I have heard some people saying that the 3D in Astro is software 3D. From watching the video clip of the announcement the words "native support" mean that it is a feature built into the player which means that even if it is software, the action script api would be making calls to native code graphics functions which would still be considerably faster than doing the work entirely in ActionScript. Nobody will know for sure what the real speed and capabilities of the 3D support will be until after the beta is released and there is no announcement as to when that will be. So even if the simple 3D support is entirely in software, it will be faster than what can be done in ActionScript and libraries like PaperVision3D or Sandy should be able to take advantage of the API to get a speed boost. Below are links to keynote videos for those who want to see them yourself.

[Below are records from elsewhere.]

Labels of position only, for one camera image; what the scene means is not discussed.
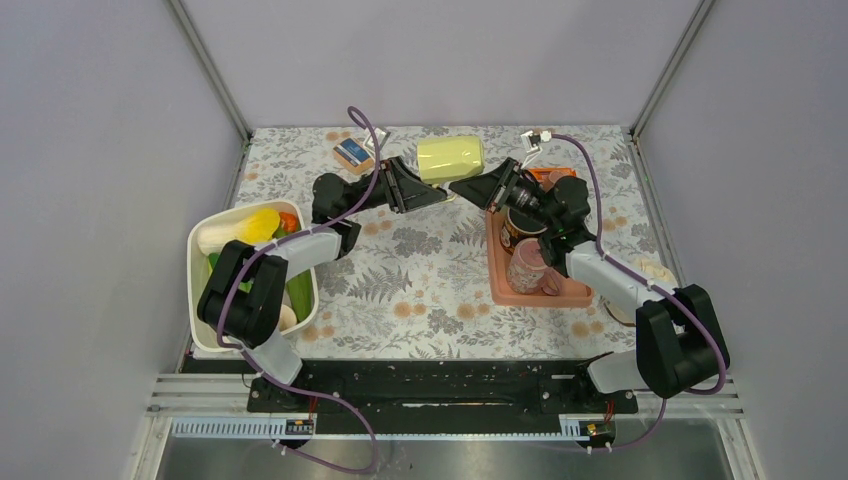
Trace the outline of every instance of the red pepper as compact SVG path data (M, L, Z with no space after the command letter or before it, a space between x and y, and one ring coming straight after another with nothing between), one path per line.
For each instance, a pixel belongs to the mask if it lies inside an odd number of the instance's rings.
M286 231L286 233L294 233L297 231L297 216L292 215L291 213L280 212L280 227Z

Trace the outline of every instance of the white object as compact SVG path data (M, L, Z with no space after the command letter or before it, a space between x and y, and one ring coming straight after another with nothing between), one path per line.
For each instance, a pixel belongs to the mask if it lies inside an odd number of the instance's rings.
M601 357L590 363L588 370L589 378L601 393L648 388L636 364L636 350Z
M531 137L539 135L539 141L534 142L531 140ZM539 155L542 154L542 143L547 143L551 141L553 138L553 134L550 130L528 130L521 134L521 146L524 147L524 151L527 153L527 156L524 157L524 161L521 162L521 168L527 168L534 160L536 160Z
M197 231L199 228L207 225L216 226L238 222L263 208L272 208L278 212L287 212L297 215L301 228L304 227L303 216L300 213L300 209L297 208L297 205L280 199L270 202L254 203L243 207L236 207L212 215L195 225L188 235L186 276L188 282L189 325L191 326L191 338L200 350L204 350L206 352L232 351L230 348L219 347L215 330L197 318L197 302L200 301L200 295L203 293L203 289L206 287L206 282L209 280L208 260L206 259L206 255L204 255L197 247ZM318 312L318 281L315 279L315 270L309 269L309 271L312 274L312 310L302 322L281 332L283 336L292 335L305 328L312 322L312 319L315 318L315 315ZM286 302L287 298L288 295L285 296L283 301Z
M661 263L652 260L647 257L641 257L636 260L635 267L644 272L645 277L648 278L648 285L655 284L654 279L662 280L663 282L667 282L672 287L677 287L677 279L674 278L674 274L671 273L671 270L665 268ZM605 305L610 315L612 315L616 320L621 322L624 325L636 325L636 319L634 318L635 311L622 310L612 301L610 301L606 297L601 297L601 305Z
M389 138L389 132L387 132L386 130L383 130L380 127L374 127L374 133L377 135L377 145L379 145L380 148L383 148L383 145L386 144L386 140ZM374 139L371 137L370 133L368 134L368 137L365 139L365 142L363 142L362 146L365 147L365 151L367 151L368 154L370 154L372 158L375 156L374 155Z
M245 347L245 350L262 372L286 385L291 385L303 367L303 361L294 353L291 342L282 335L271 335L262 345L254 349Z
M594 288L625 312L635 313L646 301L663 299L659 293L648 290L601 258L592 242L581 243L568 253L565 257L565 268L569 277ZM654 285L668 292L674 290L671 284L661 280L655 280Z
M317 226L311 225L308 230L311 232ZM286 242L267 254L284 258L288 262L286 268L286 281L288 282L301 272L315 267L315 265L337 259L341 246L342 237L335 231L327 229Z
M277 328L281 332L285 332L295 325L297 325L297 315L295 315L294 310L290 306L283 303L280 305L280 323L277 325Z

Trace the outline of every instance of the floral tablecloth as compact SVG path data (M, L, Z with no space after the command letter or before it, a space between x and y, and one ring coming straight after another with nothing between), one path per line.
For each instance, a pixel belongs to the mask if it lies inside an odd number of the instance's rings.
M416 145L433 136L477 135L486 169L524 158L519 134L533 127L388 127L384 158L400 155L413 170ZM602 190L607 248L635 261L659 259L620 127L554 127L584 143ZM237 205L285 198L309 218L312 182L325 172L356 177L331 150L354 128L261 128L245 165ZM567 166L588 179L580 152L545 144L533 166ZM594 193L590 204L594 208ZM593 212L588 220L596 225ZM585 358L633 346L635 332L598 306L582 309L500 307L489 289L483 213L462 199L406 215L381 207L354 215L362 233L342 260L316 268L317 318L292 338L306 358Z

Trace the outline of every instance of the pink tray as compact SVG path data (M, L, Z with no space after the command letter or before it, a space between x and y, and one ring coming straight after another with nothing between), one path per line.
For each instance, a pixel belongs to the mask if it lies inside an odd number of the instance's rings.
M486 246L489 254L489 285L492 287L492 300L497 305L521 307L571 307L585 308L592 303L595 292L582 283L568 278L559 295L537 292L531 295L515 293L506 283L506 269L510 254L501 247L500 231L503 227L502 213L486 213Z

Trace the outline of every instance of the metal floor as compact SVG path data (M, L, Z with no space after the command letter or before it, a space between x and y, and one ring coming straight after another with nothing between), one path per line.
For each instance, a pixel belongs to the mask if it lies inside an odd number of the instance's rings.
M617 422L623 440L644 431L638 420ZM718 430L709 420L665 420L650 442L612 455L564 454L531 442L383 441L381 469L371 479L732 479ZM304 451L345 466L368 463L364 441L314 440ZM292 455L270 441L172 438L160 480L347 479Z

http://www.youtube.com/watch?v=ympeCv8lLmw
http://www.peterelst.com/blog/2007/10/03/adobe-max-chicago-sneak-peeks/
Another thing that Flash player 10 is going to have is support for Adobe's Hydra programming language. I don't know why the language is named after a multi-headed dragon but Hydra is a graphics processing language that will take advantage of the hardware shading languages that many 3D cards support. The technology preview that is currently on Adobe Labs requires 3D cards that support hardware shading but they say that software based rendering will be in the future releases for people who don't have high-end video cards (like me). If you do have a high end video card and want to experiment with Hydra, the link is
http://labs.adobe.com/wiki/index.php/AIF_Toolkit
While the upcoming 3D features of Astro may not be robust enough to be the end of projects such as Sandy or PaperVision3D, I am hoping that there is hardware 3D support in Flash Player 10 and that it is good enough to make the existing 3D libraries irrelevant. While this may sound harsh, if there was a standard native library for doing 3D in Flash that was better than the existing software libraries, then everybody would benefit. Though going by personal experience, the Flash Player releases are just better enough to force me to have to upgrade but not good enough to do everything I want to do. At least this is better than Java, which basically abandoned the applet. Yes, FX looks neat but it really seems to be too little too late.